**What you should do:** In the listing below, locate the line containing "Could you please provide the mask of the black" and the line containing "Please answer as". Output both of them and every line between, exactly as written, and nothing more.

**Dataset records:**
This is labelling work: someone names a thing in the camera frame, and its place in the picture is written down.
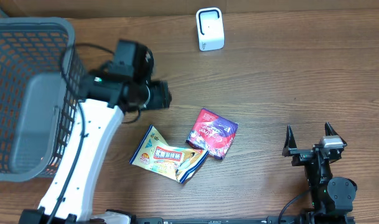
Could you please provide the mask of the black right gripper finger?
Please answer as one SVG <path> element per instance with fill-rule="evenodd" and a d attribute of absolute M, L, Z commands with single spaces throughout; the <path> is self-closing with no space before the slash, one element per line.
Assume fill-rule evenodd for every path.
<path fill-rule="evenodd" d="M 288 125 L 286 129 L 286 140 L 284 143 L 282 156 L 293 156 L 297 152 L 296 141 L 291 129 L 291 126 Z"/>
<path fill-rule="evenodd" d="M 329 122 L 325 123 L 325 135 L 326 136 L 338 136 L 341 139 L 341 141 L 343 142 L 343 145 L 347 146 L 347 142 L 341 136 L 339 136 L 339 134 L 334 130 L 334 128 L 331 126 L 331 124 Z"/>

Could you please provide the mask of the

**Result:**
Could you please provide the mask of the black right gripper finger?
Please answer as one SVG <path> element per instance with fill-rule="evenodd" and a d attribute of absolute M, L, Z commands with single spaces throughout; the <path> is self-closing with no space before the slash, one element per line.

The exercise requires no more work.